About this task:
Pictures aside, output each record exactly.

(Stored dataset items)
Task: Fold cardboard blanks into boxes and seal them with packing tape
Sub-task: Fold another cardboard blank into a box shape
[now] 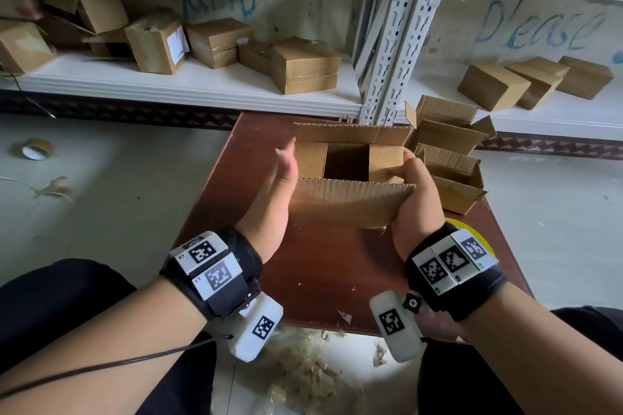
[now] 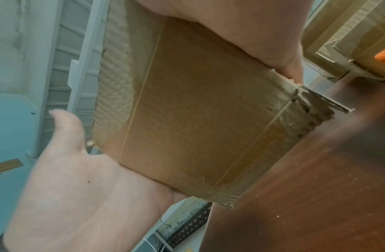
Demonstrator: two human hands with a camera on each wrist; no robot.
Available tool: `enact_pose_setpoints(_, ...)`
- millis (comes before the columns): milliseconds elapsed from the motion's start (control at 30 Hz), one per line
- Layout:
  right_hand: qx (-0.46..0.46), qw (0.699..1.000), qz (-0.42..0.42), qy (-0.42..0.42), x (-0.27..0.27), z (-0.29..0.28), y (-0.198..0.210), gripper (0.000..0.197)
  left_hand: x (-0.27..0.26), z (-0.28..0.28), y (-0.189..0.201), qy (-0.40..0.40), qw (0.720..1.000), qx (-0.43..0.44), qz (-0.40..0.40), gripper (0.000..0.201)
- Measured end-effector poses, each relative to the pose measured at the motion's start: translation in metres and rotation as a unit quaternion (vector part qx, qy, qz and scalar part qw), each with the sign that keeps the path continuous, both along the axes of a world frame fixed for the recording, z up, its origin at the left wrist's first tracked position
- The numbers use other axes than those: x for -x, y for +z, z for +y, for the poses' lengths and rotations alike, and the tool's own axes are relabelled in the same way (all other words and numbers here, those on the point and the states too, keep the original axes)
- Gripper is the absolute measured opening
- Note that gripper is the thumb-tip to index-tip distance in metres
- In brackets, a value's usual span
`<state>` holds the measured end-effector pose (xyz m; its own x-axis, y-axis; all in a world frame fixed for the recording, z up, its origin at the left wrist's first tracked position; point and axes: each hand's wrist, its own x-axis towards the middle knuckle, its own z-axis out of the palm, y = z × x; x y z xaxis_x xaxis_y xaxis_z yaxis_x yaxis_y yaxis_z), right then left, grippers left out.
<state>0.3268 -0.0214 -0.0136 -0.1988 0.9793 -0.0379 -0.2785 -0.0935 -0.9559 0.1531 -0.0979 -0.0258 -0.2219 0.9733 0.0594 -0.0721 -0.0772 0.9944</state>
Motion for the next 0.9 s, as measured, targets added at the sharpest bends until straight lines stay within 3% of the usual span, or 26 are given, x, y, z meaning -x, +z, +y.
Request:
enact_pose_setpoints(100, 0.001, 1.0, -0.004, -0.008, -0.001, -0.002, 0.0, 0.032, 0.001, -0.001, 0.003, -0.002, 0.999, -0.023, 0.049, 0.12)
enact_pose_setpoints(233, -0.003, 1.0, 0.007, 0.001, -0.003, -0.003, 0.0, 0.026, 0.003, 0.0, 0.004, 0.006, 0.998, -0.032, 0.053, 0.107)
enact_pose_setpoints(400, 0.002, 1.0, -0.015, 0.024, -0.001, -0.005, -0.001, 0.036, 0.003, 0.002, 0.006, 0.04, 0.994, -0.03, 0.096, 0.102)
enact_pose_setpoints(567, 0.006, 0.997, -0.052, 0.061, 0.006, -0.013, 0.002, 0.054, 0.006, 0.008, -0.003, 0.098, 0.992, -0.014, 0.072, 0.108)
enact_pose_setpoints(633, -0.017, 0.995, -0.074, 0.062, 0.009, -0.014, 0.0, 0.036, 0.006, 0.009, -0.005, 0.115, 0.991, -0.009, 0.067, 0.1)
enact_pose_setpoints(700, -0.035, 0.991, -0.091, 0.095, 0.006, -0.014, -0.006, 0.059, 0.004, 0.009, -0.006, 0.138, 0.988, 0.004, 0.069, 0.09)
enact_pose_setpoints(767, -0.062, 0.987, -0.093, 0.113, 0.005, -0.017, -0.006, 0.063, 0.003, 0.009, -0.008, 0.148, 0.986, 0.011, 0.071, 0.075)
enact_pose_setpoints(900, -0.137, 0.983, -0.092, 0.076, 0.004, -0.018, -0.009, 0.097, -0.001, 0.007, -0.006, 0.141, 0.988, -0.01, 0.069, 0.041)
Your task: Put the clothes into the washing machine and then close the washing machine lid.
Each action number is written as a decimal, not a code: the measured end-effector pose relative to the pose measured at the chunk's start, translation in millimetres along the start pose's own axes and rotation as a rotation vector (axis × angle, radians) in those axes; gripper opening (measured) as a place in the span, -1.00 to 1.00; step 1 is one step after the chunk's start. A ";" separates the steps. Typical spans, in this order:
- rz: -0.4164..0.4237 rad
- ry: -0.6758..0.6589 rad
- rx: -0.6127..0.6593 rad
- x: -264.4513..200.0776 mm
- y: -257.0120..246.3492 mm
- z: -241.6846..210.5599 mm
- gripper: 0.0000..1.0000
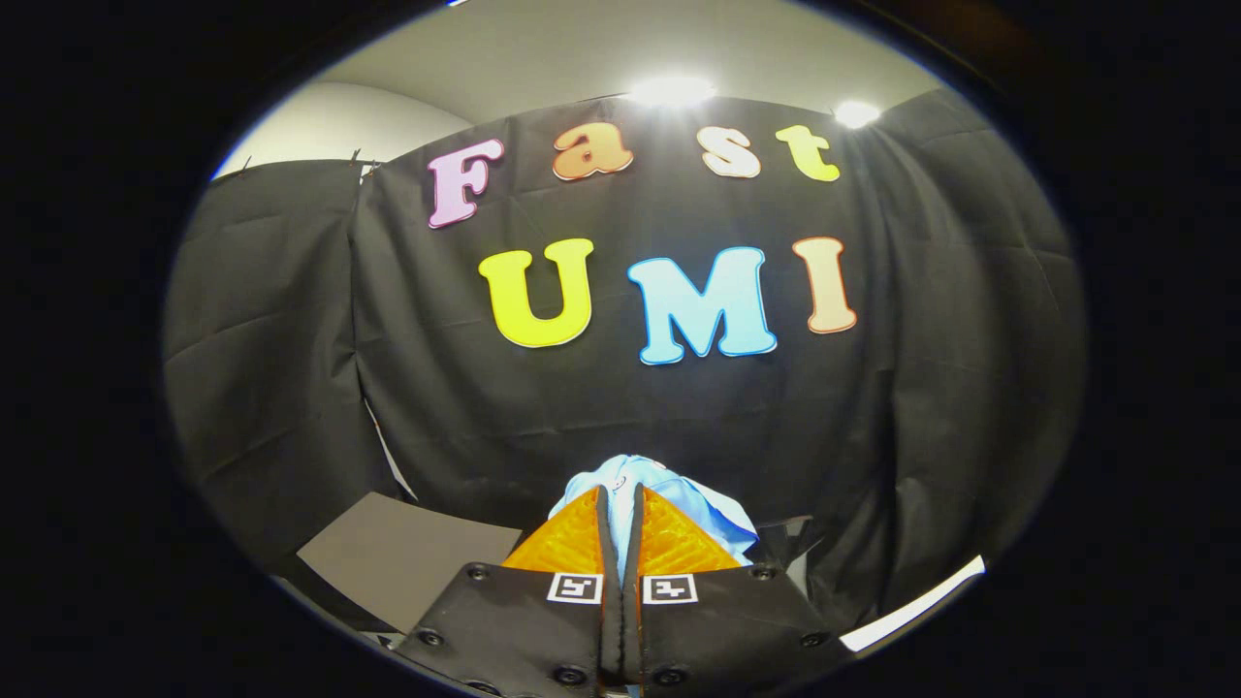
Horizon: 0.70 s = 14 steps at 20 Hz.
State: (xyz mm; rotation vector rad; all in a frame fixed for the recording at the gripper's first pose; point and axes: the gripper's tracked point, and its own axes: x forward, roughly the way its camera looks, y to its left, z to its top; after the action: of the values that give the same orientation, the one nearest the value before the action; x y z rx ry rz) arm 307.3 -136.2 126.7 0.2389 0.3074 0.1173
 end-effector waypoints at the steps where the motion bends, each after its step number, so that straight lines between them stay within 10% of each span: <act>1: -0.004 0.003 0.005 1.0 -6.6 -3.0 -0.98; 14: 0.027 0.087 0.028 20.6 -26.8 -74.0 -0.97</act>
State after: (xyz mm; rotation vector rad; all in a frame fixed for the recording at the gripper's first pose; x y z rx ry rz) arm 305.8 -143.1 45.6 0.2658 0.3922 0.1500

Response area:
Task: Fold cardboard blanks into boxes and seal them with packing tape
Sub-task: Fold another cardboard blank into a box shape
[now] 
[now] 
Demonstrator: two human hands with a camera on each wrist; no robot.
Available tool: `enact_pose_setpoints(_, ...)`
- millis (comes before the columns): milliseconds elapsed from the motion's start (control at 30 Hz), one per line
- Layout:
  right_hand: qx (-0.46..0.46), qw (0.699..1.000), qz (-0.42..0.42), qy (-0.42..0.42), x (-0.27..0.27), z (-0.29..0.28), y (-0.198..0.210), gripper (0.000..0.197)
  left_hand: x (-0.27..0.26), z (-0.28..0.28), y (-0.189..0.201), qy (-0.40..0.40), qw (0.720..1.000), qx (-0.43..0.44), qz (-0.40..0.40), gripper (0.000..0.201)
- Measured end-effector poses, each relative to the pose measured at the motion's start: translation in metres and rotation as a unit quaternion (vector part qx, qy, qz and scalar part qw), each with the sign that keeps the path continuous, both along the axes of a world frame fixed for the recording, z up, its origin at the left wrist's first tracked position
- The numbers use other axes than those: x for -x, y for +z, z for +y, for the poses' lengths and rotations alike, and the tool's own axes are relabelled in the same way (all other words and numbers here, those on the point and the states too, keep the original axes)
- Gripper is the absolute measured opening
- Note that gripper is the thumb-tip to index-tip distance in metres
- In brackets, a value's usual span
`<state>` holds the measured end-effector pose (xyz m; its own x-axis, y-axis; all in a world frame fixed for the recording, z up, its origin at the left wrist's first tracked position; point and axes: each hand's wrist, its own x-axis towards the middle knuckle, its own z-axis out of the palm, y = z × x; x y z xaxis_x xaxis_y xaxis_z yaxis_x yaxis_y yaxis_z), right then left, grippers left out.
<state>0.3268 -0.0214 -0.0136 -0.1988 0.9793 -0.0379 -0.2785 -0.0935 -0.9559 0.1531 -0.0979 -0.0258 -0.2219 0.9733 0.0594 -0.0721 -0.0772 0.9944</state>
Motion for the next 0.9 s, as measured, targets added at the sharpest bends until straight lines stay within 3% of the usual span, or 26 are given, x, y, z meaning -x, +z, +y.
Request:
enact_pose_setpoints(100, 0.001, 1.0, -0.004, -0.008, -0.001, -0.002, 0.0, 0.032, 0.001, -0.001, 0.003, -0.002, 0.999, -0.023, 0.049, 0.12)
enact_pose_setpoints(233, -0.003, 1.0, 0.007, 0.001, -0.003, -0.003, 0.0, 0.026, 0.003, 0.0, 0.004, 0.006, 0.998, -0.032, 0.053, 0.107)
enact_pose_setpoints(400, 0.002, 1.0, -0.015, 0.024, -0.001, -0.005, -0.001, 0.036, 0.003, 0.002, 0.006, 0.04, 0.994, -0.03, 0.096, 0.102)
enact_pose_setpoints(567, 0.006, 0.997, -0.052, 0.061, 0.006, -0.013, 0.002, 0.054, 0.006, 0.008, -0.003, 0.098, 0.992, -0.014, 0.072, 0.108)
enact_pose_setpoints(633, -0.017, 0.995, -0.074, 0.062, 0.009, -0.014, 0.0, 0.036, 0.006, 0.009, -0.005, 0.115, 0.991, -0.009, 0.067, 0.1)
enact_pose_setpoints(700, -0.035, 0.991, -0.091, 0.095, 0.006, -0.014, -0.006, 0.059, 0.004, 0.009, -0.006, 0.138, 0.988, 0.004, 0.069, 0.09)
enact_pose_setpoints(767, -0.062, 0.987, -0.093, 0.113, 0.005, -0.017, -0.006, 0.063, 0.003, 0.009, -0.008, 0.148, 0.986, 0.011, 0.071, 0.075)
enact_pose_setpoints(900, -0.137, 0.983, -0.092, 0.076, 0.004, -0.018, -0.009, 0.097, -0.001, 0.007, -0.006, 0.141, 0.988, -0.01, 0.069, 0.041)
Your task: Put the clothes into the washing machine and then close the washing machine lid.
Each action number is written as a decimal, not a code: the measured end-effector pose relative to the pose measured at the chunk's start, translation in millimetres along the start pose's own axes and rotation as a rotation vector (axis × angle, radians) in those axes; gripper opening (measured) as a place in the span, -1.00 to 1.00; step 1 is one step after the chunk's start. A ";" separates the steps. Typical spans, in this order:
- rz: -0.4164..0.4237 rad
- ry: -0.6758..0.6589 rad
- rx: -0.6127..0.6593 rad
- x: -264.4513..200.0776 mm
- y: -257.0120..246.3492 mm
- z: -241.6846..210.5599 mm
- gripper: 0.0000..1.0000
Horizon: 0.70 s = 14 steps at 20 Hz.
State: (xyz mm; rotation vector rad; all in a frame fixed for the recording at the gripper's first pose; point and axes: the gripper's tracked point, and its own axes: x forward, roughly the way its camera looks, y to its left, z to its top; after the action: of the values that give the same orientation, the one nearest the value before the action; x y z rx ry rz) arm 307.3 -136.2 126.7 0.2389 0.3074 0.1173
 end-effector waypoints at the steps where the motion bends, each after its step number, so that straight lines between them stay within 10% of each span: <act>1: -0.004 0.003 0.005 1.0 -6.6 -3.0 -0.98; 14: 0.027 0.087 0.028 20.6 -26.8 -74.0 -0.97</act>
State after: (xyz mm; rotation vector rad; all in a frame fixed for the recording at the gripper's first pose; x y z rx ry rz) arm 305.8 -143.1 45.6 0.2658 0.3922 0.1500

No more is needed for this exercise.